• **Recorded information**
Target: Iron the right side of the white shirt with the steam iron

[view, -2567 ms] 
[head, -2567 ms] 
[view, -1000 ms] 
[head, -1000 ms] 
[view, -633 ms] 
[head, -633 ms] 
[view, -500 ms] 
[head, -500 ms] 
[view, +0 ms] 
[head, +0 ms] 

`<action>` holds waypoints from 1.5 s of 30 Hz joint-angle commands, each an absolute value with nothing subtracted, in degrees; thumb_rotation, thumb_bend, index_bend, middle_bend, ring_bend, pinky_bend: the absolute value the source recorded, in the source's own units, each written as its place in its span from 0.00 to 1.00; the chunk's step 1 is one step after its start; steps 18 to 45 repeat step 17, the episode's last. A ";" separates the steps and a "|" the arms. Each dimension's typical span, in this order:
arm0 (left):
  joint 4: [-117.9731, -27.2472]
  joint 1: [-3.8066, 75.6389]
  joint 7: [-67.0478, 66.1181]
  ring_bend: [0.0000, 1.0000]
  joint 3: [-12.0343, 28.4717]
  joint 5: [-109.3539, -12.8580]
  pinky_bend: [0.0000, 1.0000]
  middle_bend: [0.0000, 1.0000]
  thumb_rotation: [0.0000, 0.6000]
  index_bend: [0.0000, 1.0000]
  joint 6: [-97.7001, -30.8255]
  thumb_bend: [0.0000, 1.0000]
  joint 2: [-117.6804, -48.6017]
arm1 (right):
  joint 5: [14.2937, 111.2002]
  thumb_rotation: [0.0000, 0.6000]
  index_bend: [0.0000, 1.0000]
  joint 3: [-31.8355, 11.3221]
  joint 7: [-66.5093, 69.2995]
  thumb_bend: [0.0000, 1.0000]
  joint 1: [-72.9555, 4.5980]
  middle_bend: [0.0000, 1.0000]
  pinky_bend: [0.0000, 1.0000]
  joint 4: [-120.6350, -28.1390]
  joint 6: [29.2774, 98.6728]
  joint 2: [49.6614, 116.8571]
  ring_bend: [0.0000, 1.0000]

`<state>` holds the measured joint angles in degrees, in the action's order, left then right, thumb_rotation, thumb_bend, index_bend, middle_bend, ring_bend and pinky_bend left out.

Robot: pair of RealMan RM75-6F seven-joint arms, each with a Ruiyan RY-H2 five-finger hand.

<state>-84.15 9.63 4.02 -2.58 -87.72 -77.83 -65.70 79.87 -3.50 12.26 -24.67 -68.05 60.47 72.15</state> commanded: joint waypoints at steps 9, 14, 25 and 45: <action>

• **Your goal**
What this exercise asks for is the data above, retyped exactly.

• **Task answer**
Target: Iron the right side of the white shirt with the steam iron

[view, -2567 ms] 
[head, -2567 ms] 
[view, -1000 ms] 
[head, -1000 ms] 
[view, -633 ms] 
[head, -633 ms] 
[view, -500 ms] 
[head, -500 ms] 
[view, +0 ms] 
[head, +0 ms] 

`<action>` holds waypoints from 1.5 s of 30 Hz joint-angle commands, each an absolute value with nothing subtracted, in degrees; thumb_rotation, thumb_bend, index_bend, middle_bend, ring_bend, pinky_bend: the absolute value the source recorded, in the source's own units, each written as its place in its span from 0.00 to 1.00; the chunk's step 1 is one step after its start; steps 18 to 45 repeat step 17, the episode's last. A ";" separates the steps and a "|" the arms. Each dimension's typical span, in this order:
arm0 (left):
  joint 4: [-117.9731, -27.2472]
  joint 1: [-3.8066, 75.6389]
  joint 7: [-67.0478, 66.1181]
  ring_bend: [0.0000, 1.0000]
  joint 3: [-12.0343, 28.4717]
  joint 5: [-109.3539, -12.8580]
  pinky_bend: [0.0000, 1.0000]
  middle_bend: [0.0000, 1.0000]
  thumb_rotation: [0.0000, 0.6000]
  index_bend: [0.0000, 1.0000]
  joint 6: [-97.7001, -30.8255]
  thumb_bend: [0.0000, 1.0000]
  joint 2: [-117.6804, -48.6017]
arm1 (right):
  joint 5: [14.2937, 111.2002]
  thumb_rotation: [0.0000, 0.6000]
  index_bend: [0.0000, 1.0000]
  joint 3: [-31.8355, 11.3221]
  joint 7: [-66.5093, 69.2995]
  thumb_bend: [0.0000, 1.0000]
  joint 1: [-72.9555, 4.5980]
  middle_bend: [0.0000, 1.0000]
  pinky_bend: [0.0000, 1.0000]
  joint 4: [-120.6350, -28.1390]
  joint 6: [29.2774, 98.6728]
  joint 2: [49.6614, 116.8571]
  ring_bend: [0.0000, 1.0000]

`<state>` holds the measured joint angles in degrees, in the action's order, left then right, thumb_rotation, thumb_bend, index_bend, middle_bend, ring_bend and pinky_bend left out.

Robot: pair of RealMan RM75-6F seven-joint arms, each with a Ruiyan RY-H2 five-finger hand.

<state>-84.15 9.63 4.02 -2.58 -87.72 -77.83 -65.70 79.87 -3.50 12.26 -24.67 -68.05 60.47 72.15</state> commanded: joint waypoints at steps 9, 14, 25 and 45: <action>

That covers the exercise completely.